Allocate processing, functions, design the database, define database processing, allocate execution time, define interfaces and processing modes with the operating system, describe input and output processing, and define preliminary operating procedures.”

The outcome of this phase is an overview document with a goal that:

Each and every worker must have an elemental understanding of the system. At least one person must have a deep understanding of the system which comes partially from having had to write an overview document.”

Interestingly, in his 1980 Turing-award lecture, Tony Hoare recounts a story of a cancelled project from the sixties where he felt responsible for the failure because he let the programmers do things which himself didn’t understand.

Document the design

Royce starts the longest section of the paper with a categorical statement:

The first rule of managing software development is ruthless enforcement of documentation requirements. […] Management of software is simply impossible without a high degree of documentation.”

A verbal record is intangible to be a basis for a communication interface or management decision. Without a written record one cannot evaluate the project’s progress nor its completion.

Documentation serves as the primary means of communication between people on different parts of the project: developers, testers, people in operations. Additionally, good documentation permits effective redesign, updating and retrofitting without throwing away the entire existing framework of operating software.

How much documentation is enough? According to Royce, in 5 million dollar (approximately 38 million in 2023) software project, an adequate specification document would be around 1500 pages long.

Do it twice

If the product is totally original, Royce recommends building a prototype which he calls an early simulation of the final product:

If the computer program in question is being developed for the first time, arrange matters so that the version finally delivered to the customer for operational deployment is actually the second version insofar as critical design/operations areas are concerned.”

The goal of the prototype is to test which hypotheses hold and identify areas of the design which are too optimistic. Royce highlights that the personnel involved in the pilot must have an intuitive feel for analysis, coding and program design. In other words, the most experienced engineers in the team should be assigned to this work.

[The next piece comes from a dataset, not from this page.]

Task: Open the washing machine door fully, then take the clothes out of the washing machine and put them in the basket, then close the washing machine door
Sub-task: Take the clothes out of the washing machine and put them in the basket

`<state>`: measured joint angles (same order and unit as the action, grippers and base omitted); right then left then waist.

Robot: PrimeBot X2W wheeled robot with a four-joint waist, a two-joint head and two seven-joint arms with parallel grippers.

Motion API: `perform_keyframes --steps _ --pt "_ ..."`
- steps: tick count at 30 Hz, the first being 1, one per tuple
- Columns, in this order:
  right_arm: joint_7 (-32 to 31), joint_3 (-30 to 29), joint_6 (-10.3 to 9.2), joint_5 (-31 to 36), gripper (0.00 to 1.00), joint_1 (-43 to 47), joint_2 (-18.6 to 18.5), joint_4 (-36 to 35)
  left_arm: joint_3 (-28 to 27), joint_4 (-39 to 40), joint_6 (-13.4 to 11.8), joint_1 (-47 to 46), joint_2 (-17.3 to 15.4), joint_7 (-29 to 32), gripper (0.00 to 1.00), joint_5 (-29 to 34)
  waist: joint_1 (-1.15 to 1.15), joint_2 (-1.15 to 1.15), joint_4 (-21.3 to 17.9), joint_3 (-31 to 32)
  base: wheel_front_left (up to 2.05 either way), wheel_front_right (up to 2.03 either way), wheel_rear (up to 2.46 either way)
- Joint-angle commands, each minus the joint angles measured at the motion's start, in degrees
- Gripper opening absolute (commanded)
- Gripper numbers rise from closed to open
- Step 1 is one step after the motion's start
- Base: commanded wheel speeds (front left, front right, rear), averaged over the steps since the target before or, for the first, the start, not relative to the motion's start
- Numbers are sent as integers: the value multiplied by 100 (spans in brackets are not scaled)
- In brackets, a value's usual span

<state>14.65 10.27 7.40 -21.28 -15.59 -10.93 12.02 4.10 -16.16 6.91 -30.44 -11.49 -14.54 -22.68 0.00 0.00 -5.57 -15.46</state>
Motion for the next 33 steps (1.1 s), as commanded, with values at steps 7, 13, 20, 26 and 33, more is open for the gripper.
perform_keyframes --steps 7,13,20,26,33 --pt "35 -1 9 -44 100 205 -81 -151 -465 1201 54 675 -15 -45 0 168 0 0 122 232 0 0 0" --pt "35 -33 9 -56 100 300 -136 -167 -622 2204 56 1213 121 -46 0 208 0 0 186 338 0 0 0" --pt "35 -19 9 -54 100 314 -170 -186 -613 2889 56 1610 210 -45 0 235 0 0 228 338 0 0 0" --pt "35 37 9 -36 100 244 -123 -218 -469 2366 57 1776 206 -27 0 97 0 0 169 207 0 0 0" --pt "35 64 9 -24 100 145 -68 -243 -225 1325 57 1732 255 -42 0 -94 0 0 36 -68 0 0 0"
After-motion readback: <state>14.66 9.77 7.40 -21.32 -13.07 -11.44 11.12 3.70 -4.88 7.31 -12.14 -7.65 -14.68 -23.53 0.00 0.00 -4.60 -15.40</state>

Plan, control and monitor testing

This part on testing is the second-longest section of the paper, here I highlight only a few points.

If the project followed the previous steps, most problems should be already solved:

The previous three recommendations to design the program before beginning analysis and coding, to document it completely, and to build a pilot model are all aimed at uncovering and solving problems before entering the test phase.”

In this section Royce observes that most errors are obvious, and he argues for performing code reviews: every bit of code should be subjected to a simple visual scan by a second party who did not do the original analysis or code.

He also promotes good test coverage: every logic path in the computer program at least once with some kind of numerical check. He puts the bar high: as a customer he would insist on nearly 100% coverage.

Involve the customer

Royce recognizes that even after an agreement, what the desired software is going to do is a subject of wide interpretation. He suggests that the customer is formally involved during design reviews and during the final software acceptance review.


I am surprised how many ideas, that we consider as “modern”, are present in this paper from 1970. Designing data flows, pilot projects, code reviews, customer involvement are all mentioned here by someone who managed projects during the sixties. Computing was totally different then, but software projects suffered the same problem as today.

More than fifty years later, I feel that the Royce’s wisdom remains relevant. Many suggestions in this paper were rediscovered or reformulated later, perhaps some are still ignored.

This is a fantastic paper. The original is only 11 pages, I highly recommend reading it.


The figures in this article are from the original paper.